From F1 racing to League of Legends — How Eye Tracking can improve your game performance.

By Dr. Anders Frank, Game Experience Researcher at Tobii Tech + Dr. Amine Issa, Founder at Mobalytics

Early next year, Mobalytics and Tobii will launch a brand-new way for League of Legends (LoL) players to evaluate and improve based on their gaze data. It will be a first of its kind solution for competitive gamers and will be a game-changer for players who are interested in improving. If you want to be one of the first players to try the beta, planned for early 2020, go sign up here. If you want to learn more about why visual attention matters so much for gamers, keep reading!

 

With eye tracking, we can determine how good someone is at a game just by knowing what they look, and pay attention to, during a match. It requires understanding visual attention, which is the term for cognitive operations that people use to select relevant information and filter out irrelevant information. As humans, we filter out much of the visual field so we can pay attention to the most important things we think we need to know.

Even when playing a game, people use the same visual attention behaviors that they use in the real world to see opportunities as well as threats. Player concentration or visual attention is the player's scarcest and most important resource.

With eye tracking, observers can measure how a player’s eyes behave and where they look on screen. It is like tapping into the mind of the player and getting an objective glimpse into their performance potential.

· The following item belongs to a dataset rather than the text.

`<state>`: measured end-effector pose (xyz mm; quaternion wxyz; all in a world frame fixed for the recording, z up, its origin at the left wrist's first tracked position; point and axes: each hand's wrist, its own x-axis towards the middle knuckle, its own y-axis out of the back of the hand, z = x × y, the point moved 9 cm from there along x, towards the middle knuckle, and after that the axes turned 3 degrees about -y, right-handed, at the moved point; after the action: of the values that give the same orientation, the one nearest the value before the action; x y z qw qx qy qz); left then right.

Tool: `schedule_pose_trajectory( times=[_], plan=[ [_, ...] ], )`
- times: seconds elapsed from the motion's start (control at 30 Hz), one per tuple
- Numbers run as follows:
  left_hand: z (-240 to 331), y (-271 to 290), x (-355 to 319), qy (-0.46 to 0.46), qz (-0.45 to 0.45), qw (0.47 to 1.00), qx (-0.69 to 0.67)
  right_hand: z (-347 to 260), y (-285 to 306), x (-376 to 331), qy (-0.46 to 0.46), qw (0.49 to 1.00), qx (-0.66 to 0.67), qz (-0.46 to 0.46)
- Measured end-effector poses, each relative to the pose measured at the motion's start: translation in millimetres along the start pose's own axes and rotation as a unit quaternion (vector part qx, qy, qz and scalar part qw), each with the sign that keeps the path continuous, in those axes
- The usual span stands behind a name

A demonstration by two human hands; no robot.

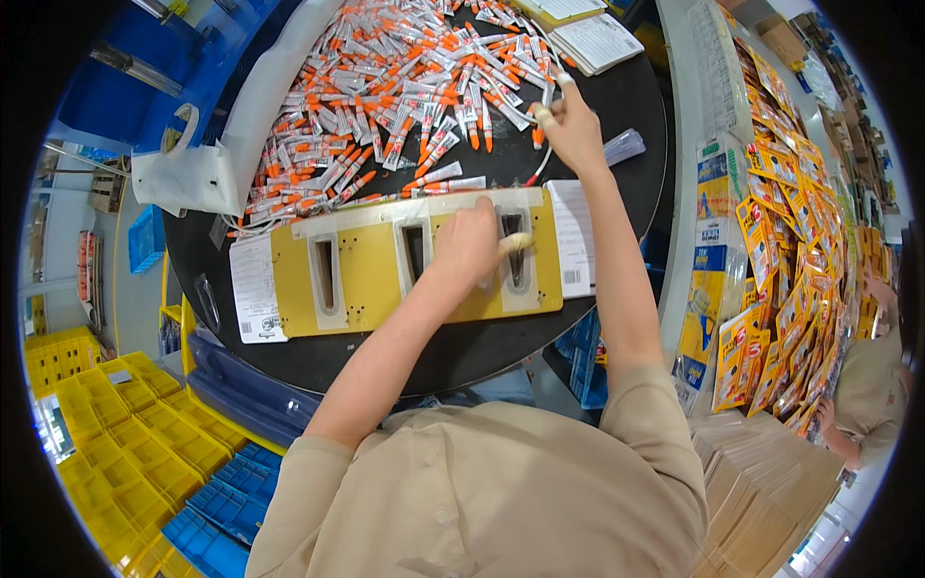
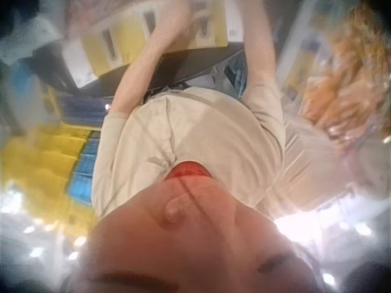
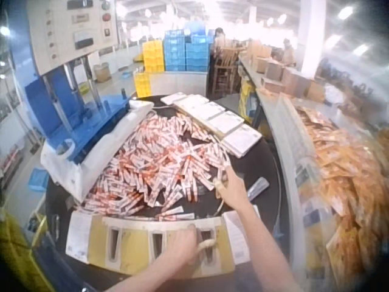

Eye tracking research has been conducted for decades to study human behavior and performance. Since the mid-1900s, scientists have studied professional performance to explain why some individuals are so good at what they do. They have found that expert performance is not tied to general intelligence. Instead, expert performances are bound to specific domains. Meaning that expertise in one activity does not necessarily imply skills are transferrable to a different activity.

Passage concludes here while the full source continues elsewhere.